Now, I want to be an attorney. So, I'd say I made a complete 360 in the career-outlook department. If you asked my dad why I want to practice law, he'd answer that I enjoy arguing (I am not denying that). But beyond that, I have found an interest in social science, politics, ethics, and the law itself. Depending on who you are, you may have read that and thought "Wow, how incredibly boring". But stepping into a courtroom will be my version performing surgery for the first time. The best thing about it? No scalpels and bodily fluids involved (and it's a profession that I value and would do even if it paid a bottom-of-the-barell salary). The moment I decided I wanted to serve as a public defender, or study public policy, or even protect private citizens from corporations with too much power, is the moment that I realized money is not equivocal to success.

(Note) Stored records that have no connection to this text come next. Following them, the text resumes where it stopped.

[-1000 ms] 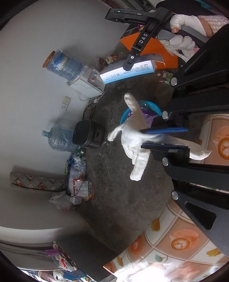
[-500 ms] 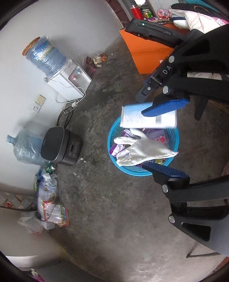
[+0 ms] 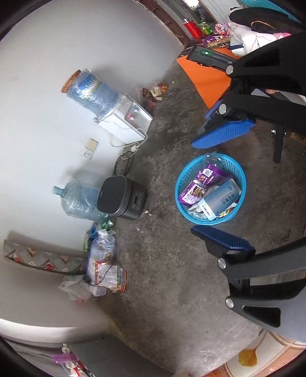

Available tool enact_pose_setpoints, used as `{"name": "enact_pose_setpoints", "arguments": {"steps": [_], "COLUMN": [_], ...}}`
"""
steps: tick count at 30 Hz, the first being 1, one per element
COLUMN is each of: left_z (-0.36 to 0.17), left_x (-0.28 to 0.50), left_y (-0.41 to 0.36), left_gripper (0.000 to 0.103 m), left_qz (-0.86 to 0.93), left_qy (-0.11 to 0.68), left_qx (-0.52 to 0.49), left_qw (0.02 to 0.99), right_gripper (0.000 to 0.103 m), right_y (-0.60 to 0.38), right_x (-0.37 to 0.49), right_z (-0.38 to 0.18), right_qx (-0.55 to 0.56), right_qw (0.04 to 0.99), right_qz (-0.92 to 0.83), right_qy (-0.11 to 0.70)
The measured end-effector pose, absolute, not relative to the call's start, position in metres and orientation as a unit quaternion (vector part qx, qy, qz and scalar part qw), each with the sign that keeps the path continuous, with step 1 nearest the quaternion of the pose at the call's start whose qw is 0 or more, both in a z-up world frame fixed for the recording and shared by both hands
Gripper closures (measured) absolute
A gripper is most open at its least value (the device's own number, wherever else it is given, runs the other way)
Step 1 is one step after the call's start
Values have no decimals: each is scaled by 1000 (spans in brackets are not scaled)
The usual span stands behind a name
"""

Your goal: Collect trash

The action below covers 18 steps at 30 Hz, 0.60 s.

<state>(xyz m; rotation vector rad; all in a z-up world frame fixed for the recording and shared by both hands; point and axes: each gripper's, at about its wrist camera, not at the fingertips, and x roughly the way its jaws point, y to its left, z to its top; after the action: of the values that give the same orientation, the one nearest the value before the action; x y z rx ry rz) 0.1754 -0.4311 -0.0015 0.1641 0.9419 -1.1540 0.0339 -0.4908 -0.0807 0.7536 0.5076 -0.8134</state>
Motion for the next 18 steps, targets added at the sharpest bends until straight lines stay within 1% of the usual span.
{"name": "enact_pose_setpoints", "arguments": {"steps": [2,3,4,5,8,9,15,18], "left_z": [21,34,46,57,84,91,109,104], "left_x": [176,175,172,170,156,150,106,85], "left_y": [-398,-378,-360,-340,-285,-270,-173,-126], "left_gripper": [19,15,5,5,5,5,5,5], "left_qz": [-512,-496,-475,-451,-373,-344,-223,-158], "left_qy": [407,392,379,363,320,312,256,248], "left_qx": [56,50,48,44,40,41,46,36], "left_qw": [755,773,793,815,870,885,939,955], "right_gripper": [25,22,20,18,9,8,8,8], "right_y": [-471,-459,-448,-435,-395,-381,-303,-269], "right_x": [33,32,30,28,23,22,17,18], "right_z": [-57,-44,-32,-20,17,27,81,94], "right_qx": [323,307,289,270,208,187,74,39], "right_qw": [840,851,862,873,902,910,948,962], "right_qz": [-374,-369,-363,-359,-345,-340,-297,-257], "right_qy": [223,213,202,191,158,147,83,80]}}
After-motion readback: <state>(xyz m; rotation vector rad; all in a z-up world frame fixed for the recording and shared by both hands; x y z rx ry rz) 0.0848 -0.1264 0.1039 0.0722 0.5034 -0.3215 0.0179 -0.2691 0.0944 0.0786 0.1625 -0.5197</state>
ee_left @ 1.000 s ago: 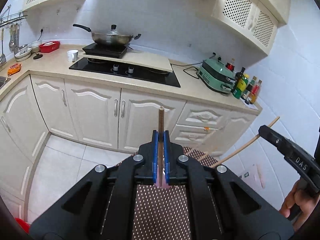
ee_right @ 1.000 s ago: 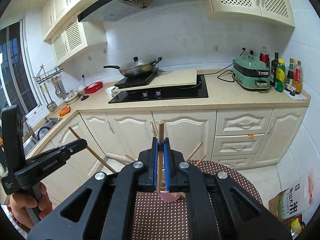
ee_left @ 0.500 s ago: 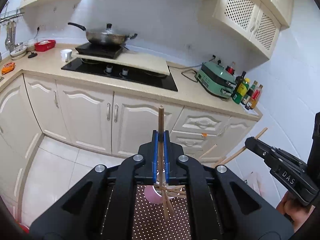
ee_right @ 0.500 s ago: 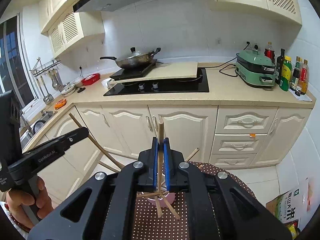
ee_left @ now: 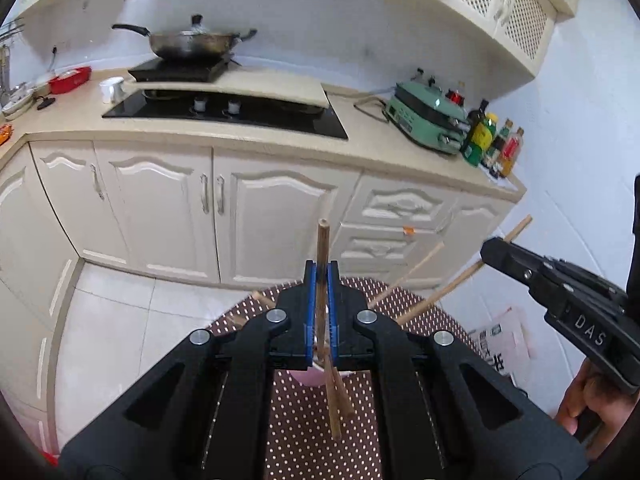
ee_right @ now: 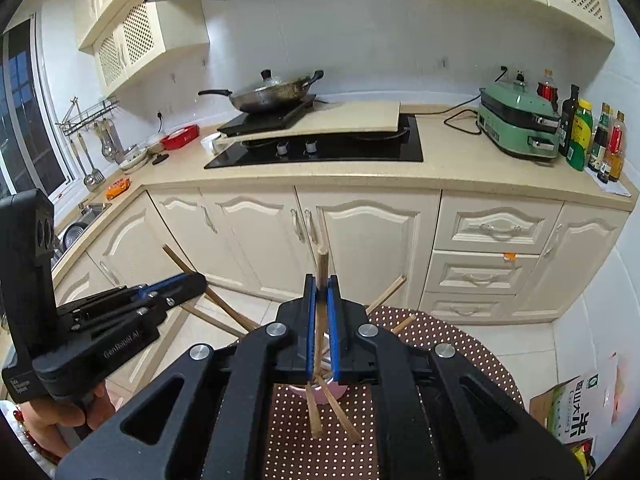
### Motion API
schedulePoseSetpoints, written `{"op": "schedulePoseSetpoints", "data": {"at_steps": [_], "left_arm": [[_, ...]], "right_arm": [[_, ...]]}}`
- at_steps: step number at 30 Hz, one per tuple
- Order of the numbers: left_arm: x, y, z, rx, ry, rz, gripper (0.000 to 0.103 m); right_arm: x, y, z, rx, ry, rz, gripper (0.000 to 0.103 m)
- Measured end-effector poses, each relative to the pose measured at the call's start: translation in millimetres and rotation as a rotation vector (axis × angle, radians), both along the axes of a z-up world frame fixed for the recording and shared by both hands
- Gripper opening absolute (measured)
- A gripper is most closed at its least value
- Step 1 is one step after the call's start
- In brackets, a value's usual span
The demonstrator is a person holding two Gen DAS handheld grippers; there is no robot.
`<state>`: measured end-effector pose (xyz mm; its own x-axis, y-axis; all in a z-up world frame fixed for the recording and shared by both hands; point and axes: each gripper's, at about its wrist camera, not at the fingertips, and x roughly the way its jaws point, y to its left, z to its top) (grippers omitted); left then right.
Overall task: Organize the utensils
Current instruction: 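Lower the chopstick into the pink cup with the right gripper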
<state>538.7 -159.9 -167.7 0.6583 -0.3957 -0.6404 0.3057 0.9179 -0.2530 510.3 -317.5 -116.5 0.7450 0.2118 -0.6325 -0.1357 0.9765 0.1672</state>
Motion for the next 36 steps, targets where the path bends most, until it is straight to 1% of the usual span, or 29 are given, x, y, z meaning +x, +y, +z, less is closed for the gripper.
{"op": "schedulePoseSetpoints", "data": {"at_steps": [10, 17, 23, 26, 29, 30, 31, 32, 33, 36], "left_arm": [[2, -6, -29, 0.044, 0.103, -0.033, 0.006], [1, -3, -33, 0.048, 0.116, -0.024, 0.006], [1, -2, -33, 0.048, 0.127, -0.021, 0.006], [-2, 0, -31, 0.056, 0.118, -0.008, 0.007], [-5, 0, -30, 0.070, 0.116, 0.001, 0.010], [-5, 1, -29, 0.074, 0.114, 0.007, 0.016], [-7, 2, -28, 0.077, 0.110, 0.014, 0.027], [-9, 4, -27, 0.081, 0.102, 0.027, 0.034], [-11, 5, -25, 0.081, 0.093, 0.037, 0.051], [-17, 8, -19, 0.077, 0.076, 0.042, 0.051]], "right_arm": [[4, 14, -23, -0.022, 0.089, 0.036, 0.004], [7, 20, -39, -0.032, 0.151, 0.058, 0.004], [7, 25, -48, -0.040, 0.179, 0.070, 0.005], [8, 26, -53, -0.038, 0.197, 0.069, 0.005], [7, 25, -57, -0.017, 0.214, 0.065, 0.006], [7, 23, -57, -0.003, 0.217, 0.059, 0.007], [6, 22, -57, 0.010, 0.218, 0.052, 0.008], [5, 21, -56, 0.020, 0.219, 0.048, 0.008], [4, 20, -55, 0.026, 0.216, 0.043, 0.008], [-3, 19, -49, 0.039, 0.204, 0.031, 0.011]]}}
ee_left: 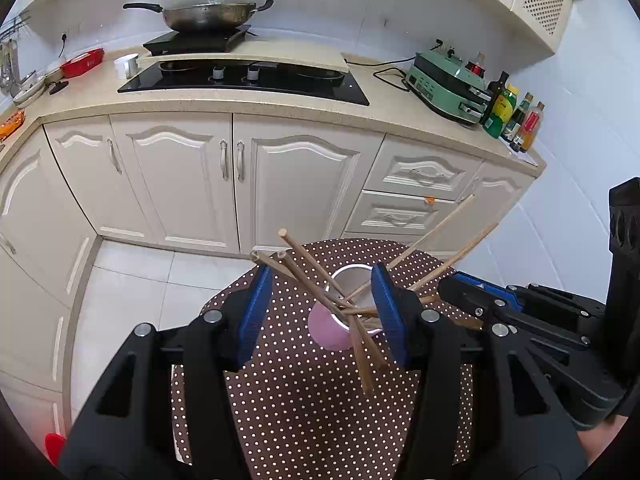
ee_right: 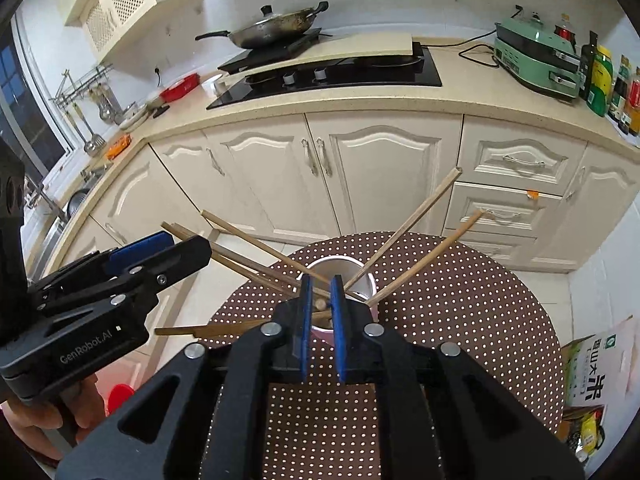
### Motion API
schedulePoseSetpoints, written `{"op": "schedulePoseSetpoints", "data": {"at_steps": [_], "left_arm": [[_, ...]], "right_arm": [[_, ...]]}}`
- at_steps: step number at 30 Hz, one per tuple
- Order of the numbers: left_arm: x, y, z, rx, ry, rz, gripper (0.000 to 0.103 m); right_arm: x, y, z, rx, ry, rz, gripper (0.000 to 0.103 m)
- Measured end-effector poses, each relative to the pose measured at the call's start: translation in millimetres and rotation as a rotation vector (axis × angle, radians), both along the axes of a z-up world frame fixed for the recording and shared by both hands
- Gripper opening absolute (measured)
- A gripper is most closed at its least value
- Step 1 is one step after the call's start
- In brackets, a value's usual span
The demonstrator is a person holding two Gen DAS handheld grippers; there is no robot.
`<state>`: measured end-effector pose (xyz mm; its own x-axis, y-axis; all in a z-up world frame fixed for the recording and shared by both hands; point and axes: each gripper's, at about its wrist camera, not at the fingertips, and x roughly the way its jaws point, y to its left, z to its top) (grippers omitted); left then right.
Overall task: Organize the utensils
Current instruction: 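Lower the chopstick into the pink cup with the right gripper, then open the right gripper and pull both tools back from the cup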
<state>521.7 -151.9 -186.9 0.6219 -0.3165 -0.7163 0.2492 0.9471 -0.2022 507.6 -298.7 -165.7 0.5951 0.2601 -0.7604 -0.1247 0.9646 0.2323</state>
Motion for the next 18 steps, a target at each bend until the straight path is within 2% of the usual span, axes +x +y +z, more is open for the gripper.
{"op": "schedulePoseSetpoints", "data": {"at_steps": [4, 11, 18], "left_arm": [[-13, 6, 8, 0.002, -0.025, 0.014, 0.051], [-42, 21, 28, 0.014, -0.081, 0.040, 0.055], [-94, 50, 57, 0.011, -0.155, 0.072, 0.060]], "right_arm": [[-14, 1, 11, 0.006, -0.035, -0.015, 0.019], [-44, 7, 31, 0.012, -0.093, -0.039, 0.025], [-92, 27, 62, 0.021, -0.178, -0.038, 0.029]]}}
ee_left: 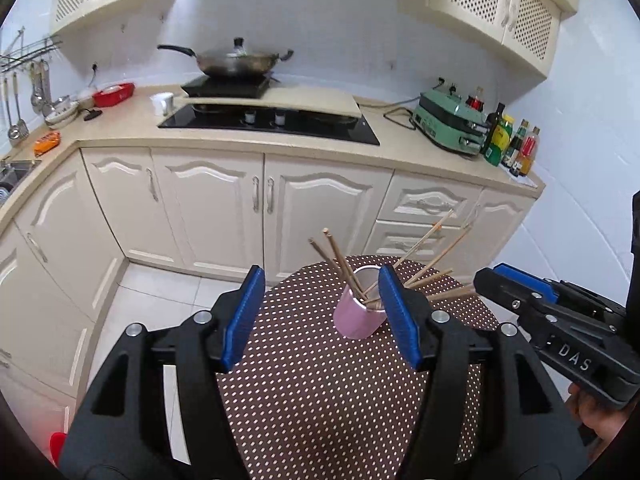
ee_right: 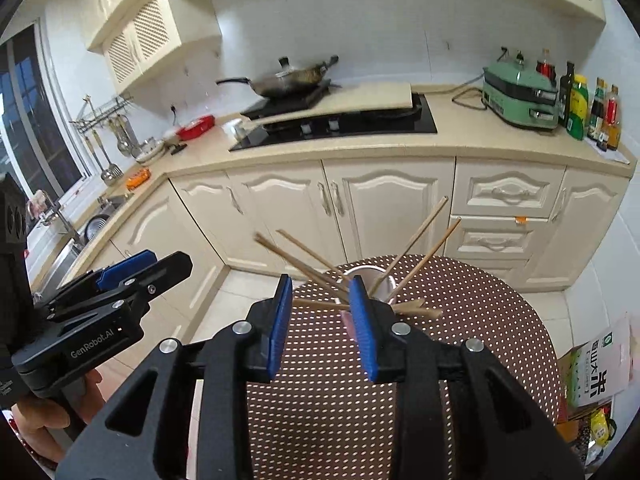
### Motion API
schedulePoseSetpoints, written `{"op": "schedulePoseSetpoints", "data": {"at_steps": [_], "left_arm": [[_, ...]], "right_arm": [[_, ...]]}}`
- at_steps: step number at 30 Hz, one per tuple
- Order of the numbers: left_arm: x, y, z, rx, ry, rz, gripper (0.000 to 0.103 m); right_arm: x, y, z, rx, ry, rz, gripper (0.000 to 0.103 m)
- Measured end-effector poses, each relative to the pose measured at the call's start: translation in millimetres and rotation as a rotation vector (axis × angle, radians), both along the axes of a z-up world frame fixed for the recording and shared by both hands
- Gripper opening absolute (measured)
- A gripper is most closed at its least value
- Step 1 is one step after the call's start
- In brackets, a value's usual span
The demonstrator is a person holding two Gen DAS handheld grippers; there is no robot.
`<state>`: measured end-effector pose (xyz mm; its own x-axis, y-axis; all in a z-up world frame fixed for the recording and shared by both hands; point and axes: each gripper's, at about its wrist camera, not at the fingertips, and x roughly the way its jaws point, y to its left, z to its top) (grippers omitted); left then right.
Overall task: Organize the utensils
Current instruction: 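Open the right gripper and pull both tools back from the cup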
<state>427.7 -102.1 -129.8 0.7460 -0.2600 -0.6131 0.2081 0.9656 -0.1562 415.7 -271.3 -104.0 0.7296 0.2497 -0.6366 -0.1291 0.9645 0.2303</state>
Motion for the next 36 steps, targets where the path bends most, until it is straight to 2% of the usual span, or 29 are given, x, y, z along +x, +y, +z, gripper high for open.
{"op": "schedulePoseSetpoints", "data": {"at_steps": [12, 18, 27, 36], "left_arm": [[-113, 53, 50, 0.053, -0.116, 0.063, 0.069], [-158, 62, 70, 0.089, -0.174, 0.106, 0.075], [-215, 53, 93, 0.135, -0.250, 0.191, 0.083], [-272, 15, 106, 0.147, -0.288, 0.288, 0.087]], "right_arm": [[-99, 45, 50, 0.014, -0.139, 0.011, 0.034], [-141, 57, 71, -0.004, -0.208, 0.026, 0.039], [-180, 49, 86, -0.030, -0.308, 0.080, 0.052], [-222, 9, 93, -0.040, -0.357, 0.147, 0.063]]}}
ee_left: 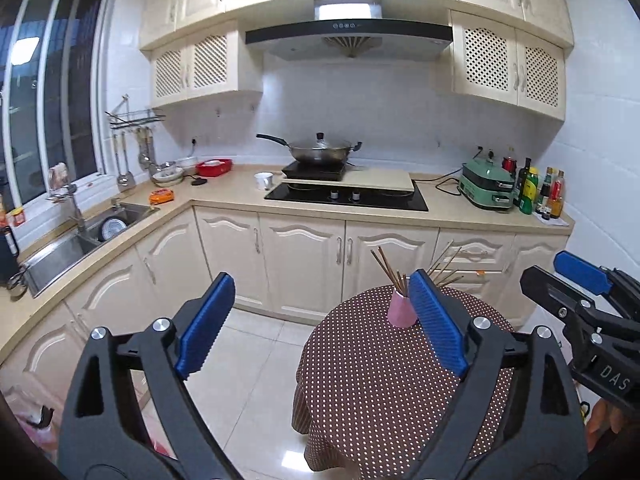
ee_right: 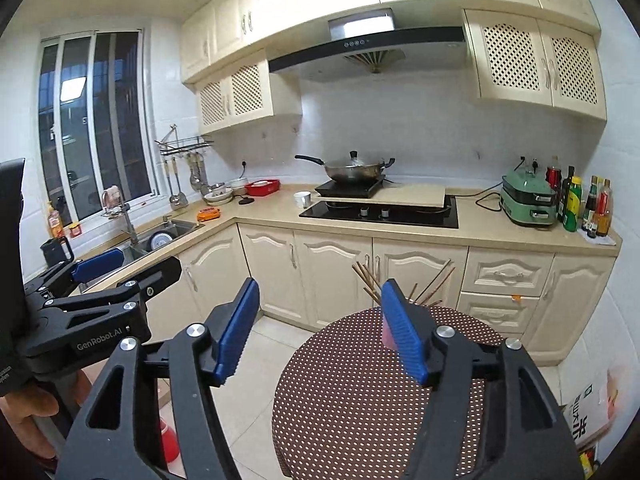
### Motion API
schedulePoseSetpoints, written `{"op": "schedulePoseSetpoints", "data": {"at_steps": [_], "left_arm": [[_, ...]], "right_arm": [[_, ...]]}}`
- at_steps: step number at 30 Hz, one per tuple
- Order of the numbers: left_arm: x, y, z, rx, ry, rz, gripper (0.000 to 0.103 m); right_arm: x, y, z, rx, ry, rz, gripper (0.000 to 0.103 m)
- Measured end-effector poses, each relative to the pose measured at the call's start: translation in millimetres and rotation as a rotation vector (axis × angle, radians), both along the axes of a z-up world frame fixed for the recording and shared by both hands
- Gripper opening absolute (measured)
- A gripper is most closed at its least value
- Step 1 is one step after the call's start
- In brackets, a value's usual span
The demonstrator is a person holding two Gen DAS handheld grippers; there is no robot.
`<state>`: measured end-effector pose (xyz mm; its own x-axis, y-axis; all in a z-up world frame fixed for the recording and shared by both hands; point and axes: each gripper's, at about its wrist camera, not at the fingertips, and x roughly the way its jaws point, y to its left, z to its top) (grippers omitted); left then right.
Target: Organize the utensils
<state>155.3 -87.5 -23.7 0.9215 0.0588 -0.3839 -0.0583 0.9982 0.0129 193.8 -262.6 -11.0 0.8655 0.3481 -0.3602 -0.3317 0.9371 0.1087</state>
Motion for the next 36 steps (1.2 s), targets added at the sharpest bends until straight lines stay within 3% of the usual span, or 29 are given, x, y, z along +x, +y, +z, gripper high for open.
{"op": "schedulePoseSetpoints", "data": {"at_steps": [15, 36], "left_arm": [[-85, -56, 16, 0.014, -0.065, 0.081, 0.094], [-135, -62, 42, 0.066, -0.147, 0.125, 0.097]], "right_arm": [[-67, -49, 15, 0.007, -0.089, 0.010, 0.086], [-99, -48, 29, 0.011, -0.187, 0.043, 0.094]]}}
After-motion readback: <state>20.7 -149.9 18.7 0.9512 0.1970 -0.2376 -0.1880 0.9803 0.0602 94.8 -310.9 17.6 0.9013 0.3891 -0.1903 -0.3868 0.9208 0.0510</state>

This can't be reiterated enough. Assuming people treat you with respect, a C.E.O. should be given the same amount of respect as the person working as a cashier at a fast-food restaurant. They are no different. One may just have a couple extra figures in their bank account, but that doesn't determine their character. We are taught to value the person with the expensive purse, to envy the person with the pricey car, and we assume that if you have expensive shoes, you must be respectable. There are 3 possibilities: This person is awful with their money. This person enjoys spending other people's money. Or, this person enjoys "things" more than experiences. Sure, we all do love having nice things and I fully agree that if you work hard, you should see the benefits. But I would much rather have experiences, such as traveling the world, meeting new people, and giving to others, over one really really expensive purse to qualify myself to be "worthy" of the attention of others.
The handbag industry epitomizes society as a whole. If you sold an expensive bag at Walmart, but did a placebo study and took the "Michael Kors" or "Tory Burch" logo off, people wouldn't want the identical bag like they would if they knew it was designer. I'm guilty of it too. But really, how naive are we? Once the bag has a designer logo on it, it becomes that much more appealing to us. If this is the same way that we perceive people, we are doomed. Money doesn't make you an expensive person. You can be a terrible human being, but have an admirable bank account. Once you learn this fact, not only does it become a million times easier to read people, but you learn who thinks money is an outward reflection of their successes. Being rich in thought is not, and never will be the same, as being rich in a financial sense.
My point is not that wealthy people are arrogant or oblivious to reality. In fact, many of them have worked incredibly hard and done well for them self, which I will always stand by. My point is that there are far more substantive aspects that constitute as being successful, rather than the most obvious one. They say "money talks", but sometimes, it talks too much.